Das Ambitions-Niveau 3 bietet das grösste Potential. Eine Verknüpfung zur E-ID ist dabei möglich, ein digitaler Nachweis kann jedoch auch unabhängig der E-ID sein, z. B. ein Veranstaltungs- oder ÖV-Ticket, ein Mitgliederausweis, der Impfausweis eines Haustieres – allenfalls auch Impfausweise von Personen mit sensiblen Daten -  ein Fahrzeugausweis oder die Bescheinigung einer erfolgreichen Motorfahrzeugkontrolle für ein Auto.

 

Die Ausstell-Fähigkeit von Privaten ist denn auch entscheidend, machen doch im Alltag von Privat zu Privat ausgestellte Nachweise eine gewichtige Anzahl aus. Somit lassen sich mit standardisierten Mitteln viele Prozesse medienbruchfrei umsetzen, z. B. im Kunden-, Lieferanten- und Angestelltenmanagement und überall dort, wo Ausweise, Belege und Zertifizierungen im Spiel sind. Für den Benützer hat dies den Vorteil, dass die Anwendung (empfangen, speichern, präsentieren) immer identisch ist und sich damit ein kollektives Verständnis von digitalen Nachweisen etablieren kann. Im System steht nicht mehr die E-ID im Vordergrund, sondern ein staatlich regulierter und gesicherter, dezentraler Aufbewahrungsort, das staatliche Wallet, Wallet – an Stelle von Wallets der Internetgiganten Google, Apple usw.

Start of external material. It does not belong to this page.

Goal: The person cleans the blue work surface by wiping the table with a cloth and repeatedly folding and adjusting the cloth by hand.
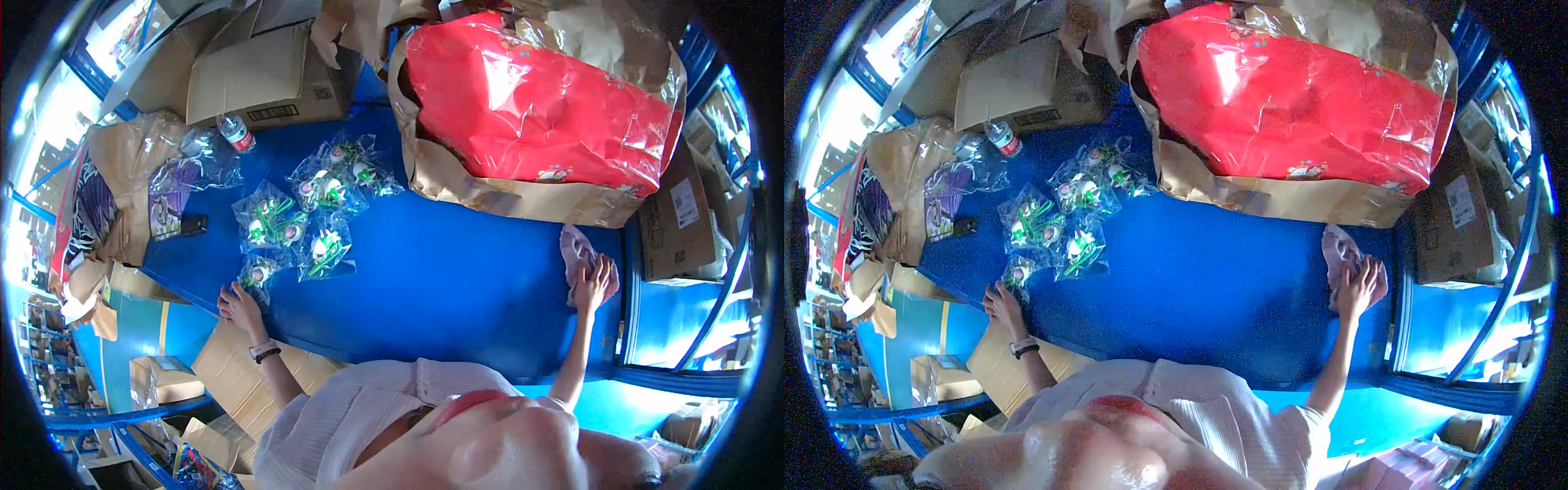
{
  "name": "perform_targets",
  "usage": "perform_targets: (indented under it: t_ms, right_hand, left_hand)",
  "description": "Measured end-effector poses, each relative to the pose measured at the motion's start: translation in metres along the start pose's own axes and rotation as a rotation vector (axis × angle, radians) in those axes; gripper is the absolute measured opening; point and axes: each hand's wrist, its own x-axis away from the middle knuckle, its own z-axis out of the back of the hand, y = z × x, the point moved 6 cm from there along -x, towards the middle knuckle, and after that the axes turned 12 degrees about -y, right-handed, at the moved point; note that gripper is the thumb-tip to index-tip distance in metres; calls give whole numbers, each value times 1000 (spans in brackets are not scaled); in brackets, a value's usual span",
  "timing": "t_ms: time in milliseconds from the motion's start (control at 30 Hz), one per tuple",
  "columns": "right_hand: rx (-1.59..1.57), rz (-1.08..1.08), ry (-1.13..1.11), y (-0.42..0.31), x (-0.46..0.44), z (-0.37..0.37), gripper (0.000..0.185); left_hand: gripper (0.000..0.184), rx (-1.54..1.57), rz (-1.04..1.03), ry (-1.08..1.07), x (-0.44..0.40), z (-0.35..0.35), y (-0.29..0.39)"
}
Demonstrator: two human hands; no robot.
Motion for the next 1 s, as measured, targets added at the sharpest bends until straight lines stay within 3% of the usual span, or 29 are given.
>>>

Die EU spricht sich bei der EUid für die Voll-Variante von Level 3 aus, einem Highly Secure Personal Digital Identity Wallet.

 

 

Das Diskussionspapier und andere Unterlagen kann man auf folgender Webseite herunterladen:

 

https://www.bj.admin.ch/bj/de/home/staat/gesetzgebung/staatliche-e-id.html

 

 

 

Digitale Identität in der EU

 

Die EU-Brieftasche für die Digitale Identität (eID) ist die europäische Antwort auf Herausforderungen im Zusammenhang mit dem Identitätsnachweis. Sie ermöglicht es Nutzern, öffentliche und private Dienstleistungen online und offline in Anspruch zu nehmen, digitale Dokumente abzuspeichern und weiterzuleiten und verbindliche Unterschriften zu leisten. Die Mitgliedstaaten werden diese Brieftaschen allen Bürgern, in der EU ansässigen Menschen sowie Unternehmen bis Ende 2026 zur Verfügung stellen.

 

Die europäische Brieftasche für die Digitale Identität soll einfacheren Zugang zu öffentlichen und privaten Dienstleistungen gewähren. Die EU kündigt den Schutz der personenbezogenen Daten durch verbesserte Cybersicherheit und strengen Sicherheitsstandards an. Es entstünde weniger Bürokratie und geringere Kosten für die Kundenauthentifizierung durch Unternehmen. Weiter würde die digitale Identität eine bessere Betrugsbekämpfung ermöglichen.